Hill’s Science Diet Mature Adult canned dog food receives the Advisor’s lowest-tier rating of 1.5 stars.
The Hill’s Science Diet Mature Adult product line includes eight canned dog foods each claimed to meet AAFCO nutrient profiles for adult maintenance.
The following is a list of recipes available at the time of this review.
- Hill’s Science Diet Mature Adult Gourmet Beef (1 star)
- Hill’s Science Diet Mature Adult Gourmet Turkey (1 star)
- Hill’s Science Diet Mature Adult Gourmet Chicken (1 star)
- Hill’s Science Diet Mature Adult Savory Stew w/ Beef (2.5 stars)
- Hill’s Science Diet Small/Toy Mature Adult Gourmet Beef (1 star)
- Hill’s Science Diet Mature Adult Savory Stew w/ Chicken (2.5 stars)
- Hill’s Science Diet Small/Toy Mature Adult Gourmet Chicken (1 star)
- Hill’s Science Diet Small/Toy Mature Adult Savory Stew w/ Chicken (2.5 stars)
Hill’s Science Diet Mature Adult Gourmet Chicken was selected to represent the other products in the line for this review.
Hill's Science Diet Mature Adult Gourmet Chicken Entree
Canned Dog Food
Estimated Dry Matter Nutrient Content
Ingredients: Water, chicken, cracked pearled barley, ground whole grain corn, dried whey, liver, dried beet pulp, corn gluten meal, chicken liver flavor, soybean oil, choline chloride, fish meal, iron oxide, calcium carbonate, potassium chloride, vitamin E supplement, taurine, zinc oxide, ferrous sulfate, thiamine mononitrate, copper sulfate, manganous oxide, niacin, calcium pantothenate, vitamin B12 supplement, pyridoxine hydrochloride, biotin, riboflavin, calcium iodate, vitamin D3 supplement, folic acid, sodium selenite
Fiber (estimated dry matter content) = 1.6%
Red items indicate controversial ingredients
|Estimated Nutrient Content|
|Dry Matter Basis||18%||13%||61%|
|Calorie Weighted Basis||17%||29%||55%|
The first ingredient in this dog food is water, which adds nothing but moisture to this food. Water is a routine finding in most canned dog foods.
The second ingredient is chicken. Chicken is considered “the clean combination of flesh and skin… derived from the parts or whole carcasses of chicken”.1
Chicken is naturally rich in the ten essential amino acids required by a dog to sustain life.

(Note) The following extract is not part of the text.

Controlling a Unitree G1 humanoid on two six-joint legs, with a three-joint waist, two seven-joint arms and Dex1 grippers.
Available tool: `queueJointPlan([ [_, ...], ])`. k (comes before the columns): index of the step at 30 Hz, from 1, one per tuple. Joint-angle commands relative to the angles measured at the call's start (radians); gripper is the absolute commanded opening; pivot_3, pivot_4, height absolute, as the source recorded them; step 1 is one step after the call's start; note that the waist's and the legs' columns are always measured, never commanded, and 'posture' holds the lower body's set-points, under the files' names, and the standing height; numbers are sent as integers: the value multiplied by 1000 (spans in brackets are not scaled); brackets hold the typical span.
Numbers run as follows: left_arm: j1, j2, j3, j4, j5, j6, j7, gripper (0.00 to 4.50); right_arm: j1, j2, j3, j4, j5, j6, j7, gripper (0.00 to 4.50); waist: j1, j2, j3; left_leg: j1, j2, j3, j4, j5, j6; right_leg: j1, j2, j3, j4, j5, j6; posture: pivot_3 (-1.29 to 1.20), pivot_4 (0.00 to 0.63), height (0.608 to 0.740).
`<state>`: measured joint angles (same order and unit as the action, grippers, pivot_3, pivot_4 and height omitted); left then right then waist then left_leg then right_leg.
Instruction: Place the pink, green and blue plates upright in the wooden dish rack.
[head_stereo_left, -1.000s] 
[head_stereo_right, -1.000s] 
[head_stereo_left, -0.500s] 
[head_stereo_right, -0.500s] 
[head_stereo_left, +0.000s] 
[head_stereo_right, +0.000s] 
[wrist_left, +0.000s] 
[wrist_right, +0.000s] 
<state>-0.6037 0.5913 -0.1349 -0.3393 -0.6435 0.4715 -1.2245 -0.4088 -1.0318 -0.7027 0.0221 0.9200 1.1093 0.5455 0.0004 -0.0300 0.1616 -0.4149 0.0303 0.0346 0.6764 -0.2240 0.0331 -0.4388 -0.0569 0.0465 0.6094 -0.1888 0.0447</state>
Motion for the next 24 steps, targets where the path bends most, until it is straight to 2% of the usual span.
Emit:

The third ingredient is barley. Barley is a starchy carbohydrate supplying fiber and other healthy nutrients. However, aside from its energy content, this cereal grain is of only modest nutritional value to a dog.
The fourth ingredient is corn. Corn is an inexpensive and controversial cereal grain. And aside from its energy content, this grain is of only modest nutritional value to a dog.
For this reason, we do not consider corn a preferred component in any dog food.
The fifth ingredient is dried whey, a by-product of the cheese industry. Dried whey consists of about 75% carbohydrate and can also contribute a limited amount of protein to a dog food.
It’s used in canned dog foods as a gelling agent and is an item with little nutritional value to a dog.
The sixth ingredient is liver. Normally, liver can be considered a quality component. However, in this case, the source of the liver is not identified. For this reason, it’s impossible to judge the quality of this item.
The seventh ingredient is beet pulp. Beet pulp is a controversial ingredient, a high fiber by-product of sugar beet processing.
Some denounce beet pulp as an inexpensive filler while others cite its outstanding intestinal health and blood sugar benefits.
We only call your attention here to the controversy and believe the inclusion of beet pulp in reasonable amounts in most dog foods is entirely acceptable.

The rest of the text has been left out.